Problem to solve: Your task is to repeat exactly the lines below between the line holding "of the <item>small" and the line holding "Target: <item>small white cup</item>", inclusive, and only those.

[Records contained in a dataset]
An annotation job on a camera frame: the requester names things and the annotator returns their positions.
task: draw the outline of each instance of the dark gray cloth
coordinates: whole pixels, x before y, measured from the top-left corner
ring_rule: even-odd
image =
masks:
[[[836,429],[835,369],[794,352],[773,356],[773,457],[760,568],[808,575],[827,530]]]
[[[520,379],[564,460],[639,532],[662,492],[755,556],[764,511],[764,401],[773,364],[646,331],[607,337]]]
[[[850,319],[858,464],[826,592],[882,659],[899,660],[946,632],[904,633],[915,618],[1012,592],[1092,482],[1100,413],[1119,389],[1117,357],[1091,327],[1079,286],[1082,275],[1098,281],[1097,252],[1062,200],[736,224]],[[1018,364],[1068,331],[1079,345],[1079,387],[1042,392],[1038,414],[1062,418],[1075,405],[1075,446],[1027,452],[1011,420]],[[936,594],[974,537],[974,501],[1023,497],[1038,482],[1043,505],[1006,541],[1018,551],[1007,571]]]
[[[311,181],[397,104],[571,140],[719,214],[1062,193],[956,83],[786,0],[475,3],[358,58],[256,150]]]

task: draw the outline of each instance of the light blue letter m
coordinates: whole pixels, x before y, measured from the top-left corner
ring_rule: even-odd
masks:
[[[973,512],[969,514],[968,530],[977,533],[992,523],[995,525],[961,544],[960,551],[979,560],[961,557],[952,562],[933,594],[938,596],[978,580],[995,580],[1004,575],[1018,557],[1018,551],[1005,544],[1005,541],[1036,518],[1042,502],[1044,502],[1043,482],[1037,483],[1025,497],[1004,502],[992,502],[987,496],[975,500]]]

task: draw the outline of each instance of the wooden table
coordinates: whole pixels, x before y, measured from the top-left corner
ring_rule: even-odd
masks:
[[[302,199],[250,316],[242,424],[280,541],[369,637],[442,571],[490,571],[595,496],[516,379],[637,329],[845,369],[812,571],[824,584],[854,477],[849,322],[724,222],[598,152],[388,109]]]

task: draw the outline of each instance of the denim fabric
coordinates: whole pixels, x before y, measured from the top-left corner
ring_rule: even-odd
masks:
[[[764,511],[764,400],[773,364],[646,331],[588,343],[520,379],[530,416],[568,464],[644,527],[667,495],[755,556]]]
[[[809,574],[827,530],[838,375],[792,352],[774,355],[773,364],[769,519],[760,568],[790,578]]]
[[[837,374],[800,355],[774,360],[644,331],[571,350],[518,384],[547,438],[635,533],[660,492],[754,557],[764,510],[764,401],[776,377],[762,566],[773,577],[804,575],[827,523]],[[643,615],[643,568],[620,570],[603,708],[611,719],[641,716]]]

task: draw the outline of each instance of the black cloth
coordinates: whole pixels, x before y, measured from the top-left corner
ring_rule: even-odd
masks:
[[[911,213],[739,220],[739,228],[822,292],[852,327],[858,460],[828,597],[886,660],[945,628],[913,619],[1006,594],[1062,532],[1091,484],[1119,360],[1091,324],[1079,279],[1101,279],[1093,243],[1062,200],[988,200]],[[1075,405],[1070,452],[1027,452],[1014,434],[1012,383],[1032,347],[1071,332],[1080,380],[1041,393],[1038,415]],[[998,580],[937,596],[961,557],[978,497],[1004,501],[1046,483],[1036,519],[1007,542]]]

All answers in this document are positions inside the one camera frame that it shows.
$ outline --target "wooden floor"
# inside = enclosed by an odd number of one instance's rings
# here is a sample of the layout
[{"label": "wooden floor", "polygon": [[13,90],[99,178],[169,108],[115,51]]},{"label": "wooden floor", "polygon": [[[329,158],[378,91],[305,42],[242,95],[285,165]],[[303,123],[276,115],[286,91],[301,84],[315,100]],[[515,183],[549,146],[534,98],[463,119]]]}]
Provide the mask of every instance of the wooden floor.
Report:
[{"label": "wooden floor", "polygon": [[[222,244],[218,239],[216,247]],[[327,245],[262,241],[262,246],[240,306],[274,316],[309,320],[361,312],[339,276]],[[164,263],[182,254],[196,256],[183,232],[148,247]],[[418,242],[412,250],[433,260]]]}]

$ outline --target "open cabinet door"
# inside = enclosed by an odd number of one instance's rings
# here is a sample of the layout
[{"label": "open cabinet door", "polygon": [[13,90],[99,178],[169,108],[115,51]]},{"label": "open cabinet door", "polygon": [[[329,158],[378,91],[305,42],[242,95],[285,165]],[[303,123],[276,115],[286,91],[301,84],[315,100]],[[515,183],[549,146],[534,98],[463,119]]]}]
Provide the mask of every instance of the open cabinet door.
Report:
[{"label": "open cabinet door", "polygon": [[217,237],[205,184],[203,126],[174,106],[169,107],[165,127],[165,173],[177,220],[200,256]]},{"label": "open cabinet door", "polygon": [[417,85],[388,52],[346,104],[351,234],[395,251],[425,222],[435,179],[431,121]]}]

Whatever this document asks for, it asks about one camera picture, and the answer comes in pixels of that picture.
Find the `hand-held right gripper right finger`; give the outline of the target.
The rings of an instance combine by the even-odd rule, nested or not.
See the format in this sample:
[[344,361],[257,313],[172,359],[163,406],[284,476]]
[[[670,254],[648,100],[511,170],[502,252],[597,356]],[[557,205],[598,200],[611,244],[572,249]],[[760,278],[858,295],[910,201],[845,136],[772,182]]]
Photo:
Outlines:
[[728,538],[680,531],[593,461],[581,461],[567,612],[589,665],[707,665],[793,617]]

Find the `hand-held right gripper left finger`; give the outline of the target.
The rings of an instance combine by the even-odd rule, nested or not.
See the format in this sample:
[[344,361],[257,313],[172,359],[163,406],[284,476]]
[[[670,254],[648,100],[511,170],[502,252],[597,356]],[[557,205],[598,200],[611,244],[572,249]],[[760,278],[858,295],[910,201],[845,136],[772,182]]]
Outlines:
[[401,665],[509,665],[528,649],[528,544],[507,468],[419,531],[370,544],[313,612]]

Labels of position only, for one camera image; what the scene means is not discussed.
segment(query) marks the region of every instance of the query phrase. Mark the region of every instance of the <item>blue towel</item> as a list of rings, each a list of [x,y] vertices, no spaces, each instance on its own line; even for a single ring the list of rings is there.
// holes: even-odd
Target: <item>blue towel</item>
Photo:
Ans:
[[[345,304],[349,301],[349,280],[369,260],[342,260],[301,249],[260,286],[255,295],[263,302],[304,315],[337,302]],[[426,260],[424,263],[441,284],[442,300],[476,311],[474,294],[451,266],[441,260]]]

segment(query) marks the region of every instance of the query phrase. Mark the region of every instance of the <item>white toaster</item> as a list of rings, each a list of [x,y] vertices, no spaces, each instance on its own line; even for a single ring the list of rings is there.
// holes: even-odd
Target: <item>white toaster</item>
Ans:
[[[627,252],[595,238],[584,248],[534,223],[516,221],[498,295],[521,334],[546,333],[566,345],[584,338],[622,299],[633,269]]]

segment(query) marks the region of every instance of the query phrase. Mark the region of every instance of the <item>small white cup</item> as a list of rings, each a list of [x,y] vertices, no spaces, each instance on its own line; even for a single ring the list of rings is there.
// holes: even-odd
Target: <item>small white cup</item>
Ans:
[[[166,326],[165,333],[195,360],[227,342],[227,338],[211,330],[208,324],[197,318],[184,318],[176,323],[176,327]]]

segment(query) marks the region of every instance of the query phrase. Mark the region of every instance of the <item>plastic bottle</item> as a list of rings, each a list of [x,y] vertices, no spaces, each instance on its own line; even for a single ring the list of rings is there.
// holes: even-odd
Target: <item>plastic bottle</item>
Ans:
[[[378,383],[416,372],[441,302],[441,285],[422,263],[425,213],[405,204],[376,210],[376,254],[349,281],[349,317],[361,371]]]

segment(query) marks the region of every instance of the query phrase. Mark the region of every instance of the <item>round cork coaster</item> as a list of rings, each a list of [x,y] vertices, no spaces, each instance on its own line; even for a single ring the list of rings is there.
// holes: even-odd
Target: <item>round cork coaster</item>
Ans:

Response box:
segment(query) marks the region of every instance of the query phrase. Mark the region of every instance of the <item>small white cup</item> as a list of rings, each a list of [x,y] vertices, no spaces, each instance on its own line; even for a single ring the list of rings is there.
// holes: even-odd
Target: <item>small white cup</item>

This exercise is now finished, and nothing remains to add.